Whaddya mean, "no pun intended"? Rudiger writes "After the dust (no pun intended) has settled around the whole Operation Dust Bunny thing, McAfee updates their signature database classifying Dust Bunny as an application. To be more specific: 'This program is detected as a "potentially unwanted application."' They also say 'This is not a virus or trojan.' Should we leave it to the experts this time?"
Would you read Atlas Shrugged on this screen? An anonymous reader writes "The so-called 'electronic paper,' being a high-clarity monochrome display to become a foundation for comfortable and inexpensive 'electronic papers,' has finally shown its face. The new electronic paper, which looks a bit like an iPod, has 10MB memory, keyboard, Memory Stick PRO slot, voice recorder, speaker, and headphones output, and USB2.0 interface."
(We mentioned the device yesterday, but this link provides better images of it.)
Now they're Pragmatic Publishers as well -- much success! AndyHunt writes "As you may have heard, the Pragmatic Programmers have started their own publishing company (see Slashdot reviews here and here). We've just signed our first outside author: Mike Clark, editor of the JUnit FAQ and developer of JUnitPerf and JDepend. He'll be writing the eagerly-anticipated Pragmatic Project Automation book, the third volume in our Jolt Productivity award-winning series."
Exactly how many bits, Ma'am? And in what order, did you say? jlcooke writes "Two months (almost to the day) after getting slashdotted for an innocent post to sci.crypt - the MD5CRK project has launched. The aim is to get the thousands of applications and websites to drop MD5 for SHA-1 or SHA-256 by finding a counter-example of a security requirement in MD5. Press Release is here."

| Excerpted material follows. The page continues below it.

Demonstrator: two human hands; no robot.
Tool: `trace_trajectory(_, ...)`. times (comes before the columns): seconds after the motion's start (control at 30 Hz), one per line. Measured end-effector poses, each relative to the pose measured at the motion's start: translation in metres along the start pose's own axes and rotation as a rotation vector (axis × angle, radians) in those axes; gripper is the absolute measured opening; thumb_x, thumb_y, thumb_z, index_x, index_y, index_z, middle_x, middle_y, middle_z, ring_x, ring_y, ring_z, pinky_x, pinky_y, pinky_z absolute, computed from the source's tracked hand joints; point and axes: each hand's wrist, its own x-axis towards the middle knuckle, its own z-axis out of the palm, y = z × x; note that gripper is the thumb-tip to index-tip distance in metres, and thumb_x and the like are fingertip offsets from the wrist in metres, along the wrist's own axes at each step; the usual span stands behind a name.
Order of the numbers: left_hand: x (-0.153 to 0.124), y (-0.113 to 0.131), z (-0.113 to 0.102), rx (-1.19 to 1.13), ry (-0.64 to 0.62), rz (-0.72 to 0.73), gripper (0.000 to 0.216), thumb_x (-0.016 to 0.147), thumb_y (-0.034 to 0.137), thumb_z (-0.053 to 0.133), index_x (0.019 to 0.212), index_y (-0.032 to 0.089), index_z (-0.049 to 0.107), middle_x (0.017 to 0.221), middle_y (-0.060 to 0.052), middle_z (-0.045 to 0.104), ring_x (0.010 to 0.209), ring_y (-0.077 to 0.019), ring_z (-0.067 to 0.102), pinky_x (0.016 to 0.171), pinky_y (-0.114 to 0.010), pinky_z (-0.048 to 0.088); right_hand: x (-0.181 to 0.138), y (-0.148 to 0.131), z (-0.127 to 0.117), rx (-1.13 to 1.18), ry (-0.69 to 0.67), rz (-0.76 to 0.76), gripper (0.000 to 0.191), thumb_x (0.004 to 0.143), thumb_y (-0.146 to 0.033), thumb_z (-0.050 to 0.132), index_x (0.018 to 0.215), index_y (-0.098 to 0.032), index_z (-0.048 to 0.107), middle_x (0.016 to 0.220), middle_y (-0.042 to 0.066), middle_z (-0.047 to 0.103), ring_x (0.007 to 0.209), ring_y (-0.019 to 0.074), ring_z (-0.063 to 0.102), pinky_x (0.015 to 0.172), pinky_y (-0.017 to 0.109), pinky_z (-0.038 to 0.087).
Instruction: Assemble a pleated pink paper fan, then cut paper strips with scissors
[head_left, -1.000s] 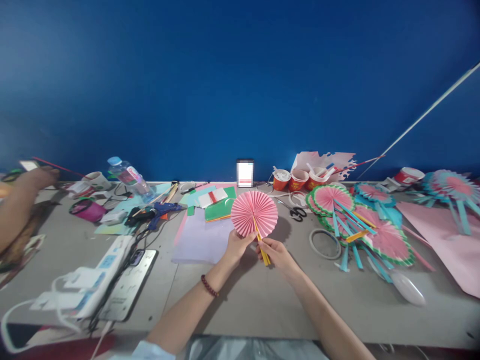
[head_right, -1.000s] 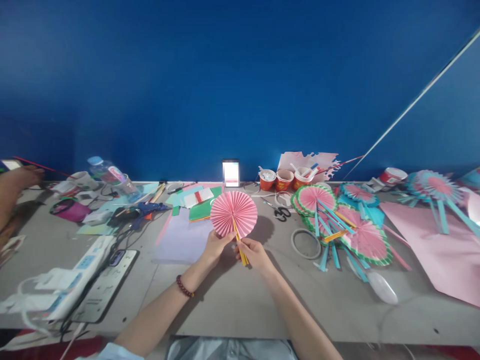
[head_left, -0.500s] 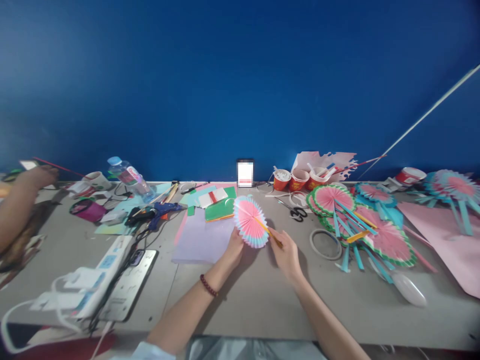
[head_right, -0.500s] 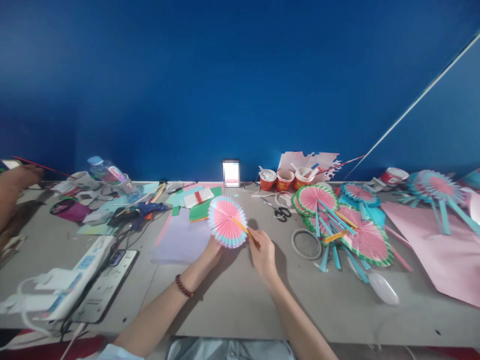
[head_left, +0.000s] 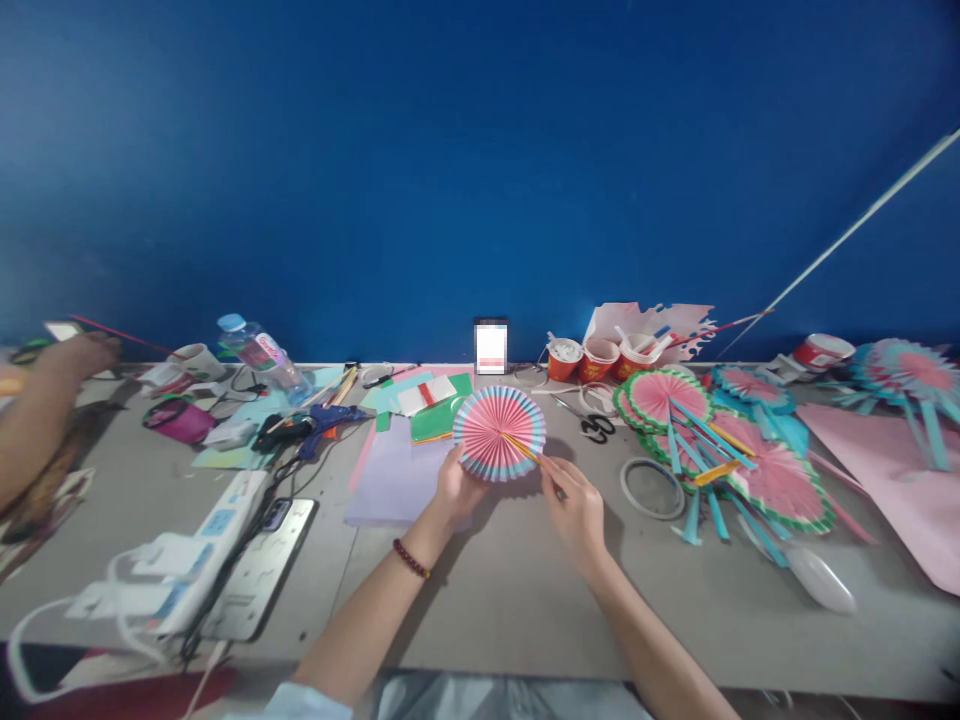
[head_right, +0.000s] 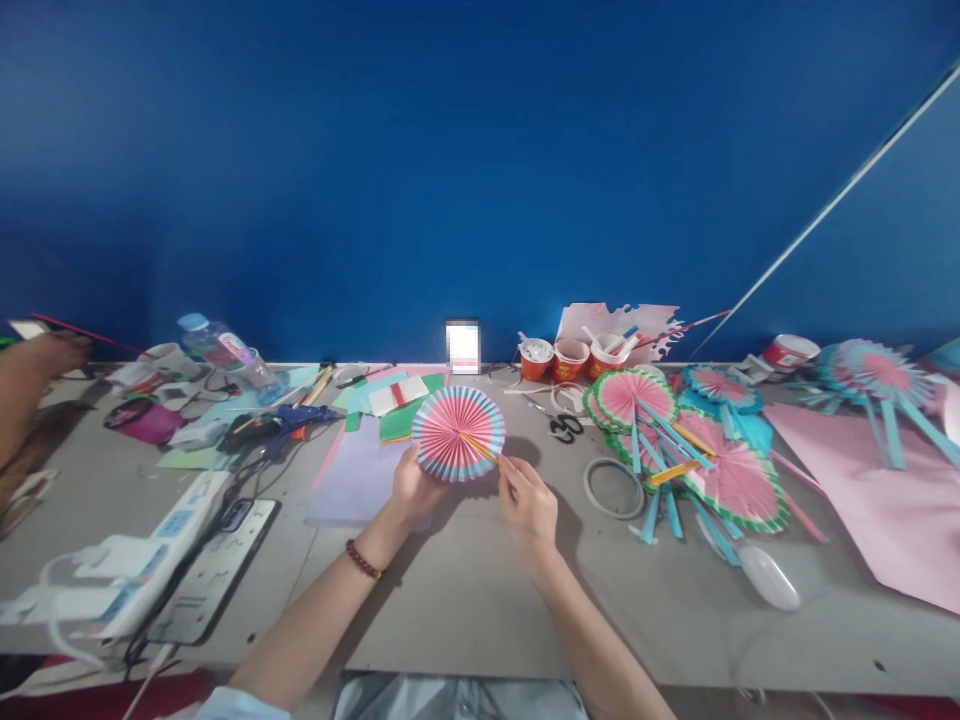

How to take criticism, by example. slashdot_commentator writes "Eric S. Raymond has recently written a wonderful piece explaining to the Linux zealot why it may not be the operating system of choice of all users. (Or what user aspects open source developers need to focus on to further Linux World Domination.) The op-ed specifically focuses on the CUPS printing system. (But it would be a mistake to dismiss it as a screed against CUPS.) The CUPS authors surprisingly acknowledged ESR's points, and he wrote a followup to the article."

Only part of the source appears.